§ **What to do**
Look over the lines below. Report each one that includes the string "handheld".

§ **Data**
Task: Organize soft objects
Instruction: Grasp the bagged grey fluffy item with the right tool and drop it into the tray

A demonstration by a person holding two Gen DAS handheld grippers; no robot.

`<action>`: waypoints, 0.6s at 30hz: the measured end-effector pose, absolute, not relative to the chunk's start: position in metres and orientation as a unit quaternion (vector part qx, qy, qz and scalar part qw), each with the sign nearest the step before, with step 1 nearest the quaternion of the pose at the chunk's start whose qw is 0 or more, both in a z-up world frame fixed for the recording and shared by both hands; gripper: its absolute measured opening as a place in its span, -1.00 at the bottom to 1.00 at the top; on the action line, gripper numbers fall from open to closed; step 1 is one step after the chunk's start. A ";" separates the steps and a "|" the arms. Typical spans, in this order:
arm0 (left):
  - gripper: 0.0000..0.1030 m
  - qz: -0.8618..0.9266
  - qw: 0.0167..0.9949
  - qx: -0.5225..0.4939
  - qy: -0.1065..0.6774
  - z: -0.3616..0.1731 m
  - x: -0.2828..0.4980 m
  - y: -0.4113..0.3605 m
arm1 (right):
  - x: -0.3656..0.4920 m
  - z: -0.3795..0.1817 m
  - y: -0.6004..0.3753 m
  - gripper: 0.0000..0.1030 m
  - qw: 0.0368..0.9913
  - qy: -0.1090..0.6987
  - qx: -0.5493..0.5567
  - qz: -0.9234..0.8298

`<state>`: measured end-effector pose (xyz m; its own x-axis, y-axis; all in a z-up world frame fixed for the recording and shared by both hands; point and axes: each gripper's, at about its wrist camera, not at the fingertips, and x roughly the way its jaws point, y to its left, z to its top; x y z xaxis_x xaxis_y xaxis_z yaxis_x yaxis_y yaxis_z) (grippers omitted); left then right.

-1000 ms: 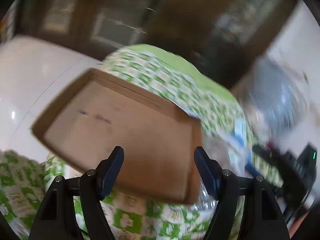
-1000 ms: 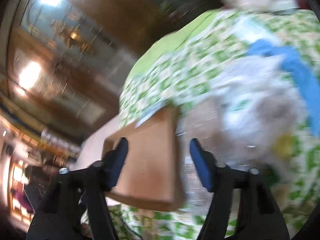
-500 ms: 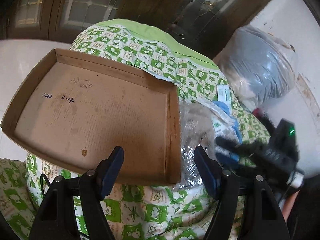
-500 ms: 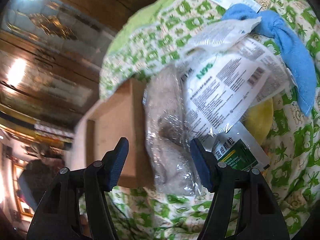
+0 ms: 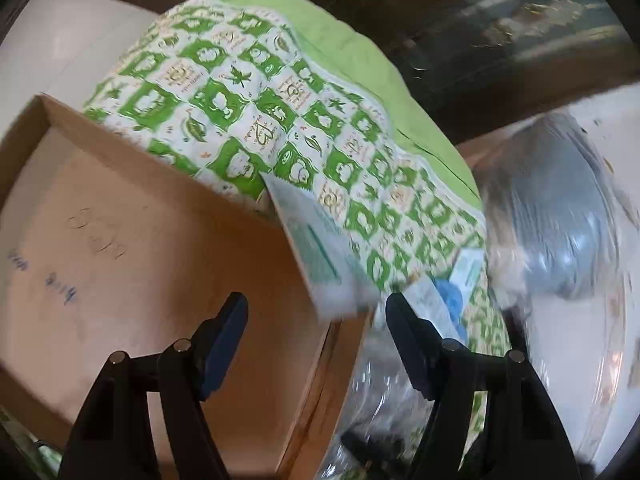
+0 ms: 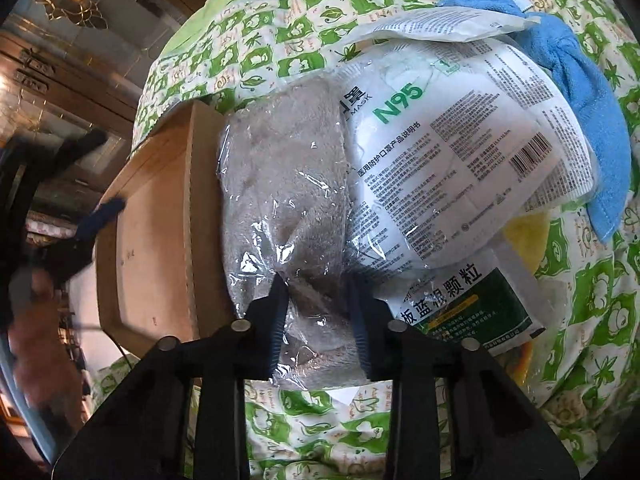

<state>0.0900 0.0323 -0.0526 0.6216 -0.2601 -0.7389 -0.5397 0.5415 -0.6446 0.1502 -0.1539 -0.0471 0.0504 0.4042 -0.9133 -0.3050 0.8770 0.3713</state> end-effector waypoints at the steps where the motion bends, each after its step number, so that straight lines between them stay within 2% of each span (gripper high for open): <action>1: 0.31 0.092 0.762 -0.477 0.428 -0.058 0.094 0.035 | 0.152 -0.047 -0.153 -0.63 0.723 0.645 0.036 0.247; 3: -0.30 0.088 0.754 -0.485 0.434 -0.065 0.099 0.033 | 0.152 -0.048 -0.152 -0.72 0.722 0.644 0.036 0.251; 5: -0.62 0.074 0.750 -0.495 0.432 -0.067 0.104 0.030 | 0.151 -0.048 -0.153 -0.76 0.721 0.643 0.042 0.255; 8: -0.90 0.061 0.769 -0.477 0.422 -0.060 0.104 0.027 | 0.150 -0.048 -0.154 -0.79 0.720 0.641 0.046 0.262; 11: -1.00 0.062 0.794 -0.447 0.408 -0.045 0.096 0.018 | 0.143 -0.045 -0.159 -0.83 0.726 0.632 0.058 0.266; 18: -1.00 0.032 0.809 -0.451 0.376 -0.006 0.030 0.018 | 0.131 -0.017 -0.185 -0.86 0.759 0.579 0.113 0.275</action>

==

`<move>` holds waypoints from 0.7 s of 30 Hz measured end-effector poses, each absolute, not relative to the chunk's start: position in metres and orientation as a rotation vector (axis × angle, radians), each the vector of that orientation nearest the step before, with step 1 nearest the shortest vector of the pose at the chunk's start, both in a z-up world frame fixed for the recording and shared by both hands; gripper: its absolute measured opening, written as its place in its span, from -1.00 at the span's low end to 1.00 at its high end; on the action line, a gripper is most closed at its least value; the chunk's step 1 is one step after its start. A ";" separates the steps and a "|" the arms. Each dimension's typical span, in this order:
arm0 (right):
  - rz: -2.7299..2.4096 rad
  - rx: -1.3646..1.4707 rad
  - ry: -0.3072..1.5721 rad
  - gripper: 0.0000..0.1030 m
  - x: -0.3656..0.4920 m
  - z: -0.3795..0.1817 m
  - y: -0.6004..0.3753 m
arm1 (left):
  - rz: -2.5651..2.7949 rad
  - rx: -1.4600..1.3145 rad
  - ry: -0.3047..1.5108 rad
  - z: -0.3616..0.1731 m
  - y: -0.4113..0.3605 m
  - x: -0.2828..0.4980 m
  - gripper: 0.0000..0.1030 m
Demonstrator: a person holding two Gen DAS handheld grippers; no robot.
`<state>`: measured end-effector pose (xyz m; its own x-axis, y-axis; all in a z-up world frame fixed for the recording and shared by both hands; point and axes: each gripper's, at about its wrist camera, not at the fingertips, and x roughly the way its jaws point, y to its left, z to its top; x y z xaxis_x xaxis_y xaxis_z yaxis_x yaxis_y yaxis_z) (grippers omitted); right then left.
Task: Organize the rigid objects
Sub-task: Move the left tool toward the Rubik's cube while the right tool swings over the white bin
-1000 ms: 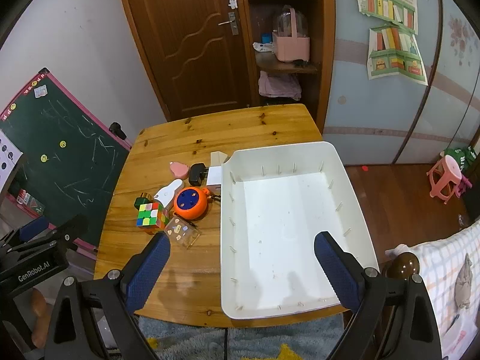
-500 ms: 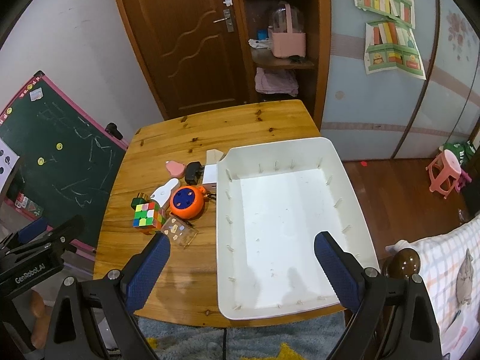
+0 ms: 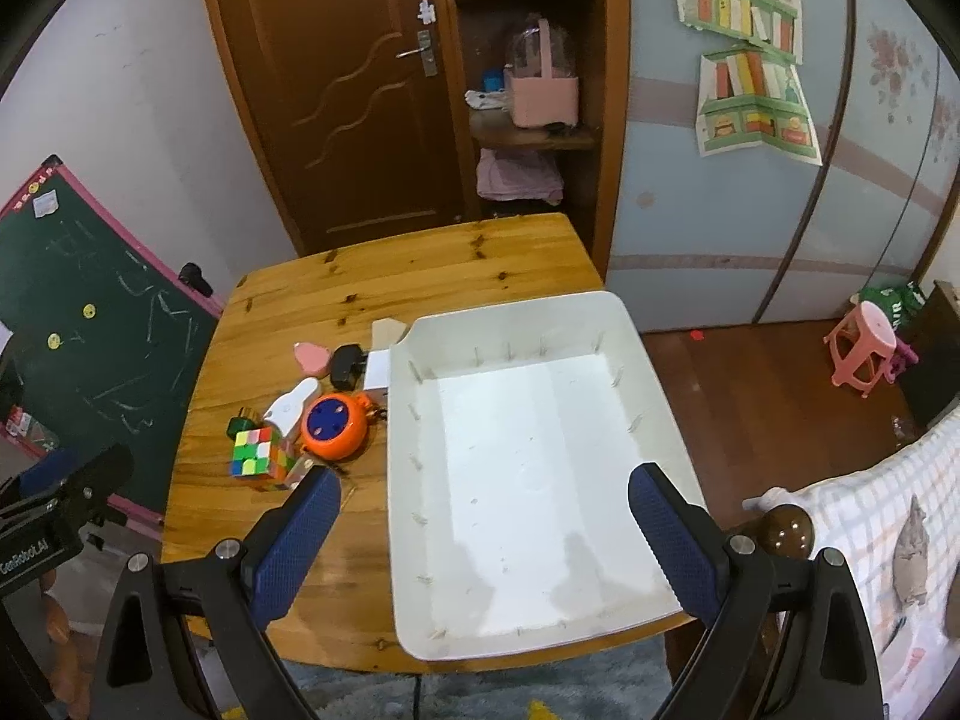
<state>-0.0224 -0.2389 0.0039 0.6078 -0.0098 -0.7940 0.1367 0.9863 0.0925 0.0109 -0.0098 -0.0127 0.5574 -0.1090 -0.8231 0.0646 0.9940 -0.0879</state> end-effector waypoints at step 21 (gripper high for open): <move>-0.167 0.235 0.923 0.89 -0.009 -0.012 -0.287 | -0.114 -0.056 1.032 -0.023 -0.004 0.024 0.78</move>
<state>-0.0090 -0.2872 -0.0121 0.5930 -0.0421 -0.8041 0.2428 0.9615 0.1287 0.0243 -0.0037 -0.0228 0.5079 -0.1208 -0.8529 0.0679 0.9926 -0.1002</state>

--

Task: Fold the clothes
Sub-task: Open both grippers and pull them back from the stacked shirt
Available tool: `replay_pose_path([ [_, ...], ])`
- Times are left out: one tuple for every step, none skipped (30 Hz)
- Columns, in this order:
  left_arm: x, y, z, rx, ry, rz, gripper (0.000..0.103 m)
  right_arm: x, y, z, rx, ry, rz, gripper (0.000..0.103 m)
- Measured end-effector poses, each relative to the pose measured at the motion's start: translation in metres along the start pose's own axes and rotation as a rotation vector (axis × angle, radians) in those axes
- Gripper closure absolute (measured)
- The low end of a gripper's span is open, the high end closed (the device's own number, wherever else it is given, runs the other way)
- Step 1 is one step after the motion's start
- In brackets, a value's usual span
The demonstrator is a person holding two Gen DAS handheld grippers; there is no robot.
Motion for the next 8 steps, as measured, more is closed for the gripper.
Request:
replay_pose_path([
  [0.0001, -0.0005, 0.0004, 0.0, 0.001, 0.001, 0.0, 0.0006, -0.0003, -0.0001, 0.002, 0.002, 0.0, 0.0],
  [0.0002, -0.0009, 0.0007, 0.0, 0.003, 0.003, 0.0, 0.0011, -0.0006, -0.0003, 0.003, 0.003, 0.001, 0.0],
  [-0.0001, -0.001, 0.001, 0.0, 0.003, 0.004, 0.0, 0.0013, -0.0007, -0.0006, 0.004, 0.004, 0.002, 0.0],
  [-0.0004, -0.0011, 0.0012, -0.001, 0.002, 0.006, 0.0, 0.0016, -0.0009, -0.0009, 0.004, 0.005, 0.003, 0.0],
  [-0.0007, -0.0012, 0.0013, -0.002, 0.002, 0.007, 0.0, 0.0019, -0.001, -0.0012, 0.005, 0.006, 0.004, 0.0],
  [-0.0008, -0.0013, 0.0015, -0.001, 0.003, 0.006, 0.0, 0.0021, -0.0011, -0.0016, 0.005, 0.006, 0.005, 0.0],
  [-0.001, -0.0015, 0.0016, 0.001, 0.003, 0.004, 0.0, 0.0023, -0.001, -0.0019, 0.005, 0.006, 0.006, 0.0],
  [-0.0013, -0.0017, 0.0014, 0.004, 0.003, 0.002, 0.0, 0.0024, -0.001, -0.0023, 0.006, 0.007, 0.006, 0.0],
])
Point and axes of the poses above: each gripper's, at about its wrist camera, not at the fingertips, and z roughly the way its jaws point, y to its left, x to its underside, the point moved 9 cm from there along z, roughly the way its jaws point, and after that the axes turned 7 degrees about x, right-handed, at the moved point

§ **Output of the task**
A demonstration by a person holding two Gen DAS handheld grippers; no robot.
Demonstrator: a person holding two Gen DAS handheld grippers; no robot.
The demonstrator is a person holding two Gen DAS handheld grippers; there is no robot.

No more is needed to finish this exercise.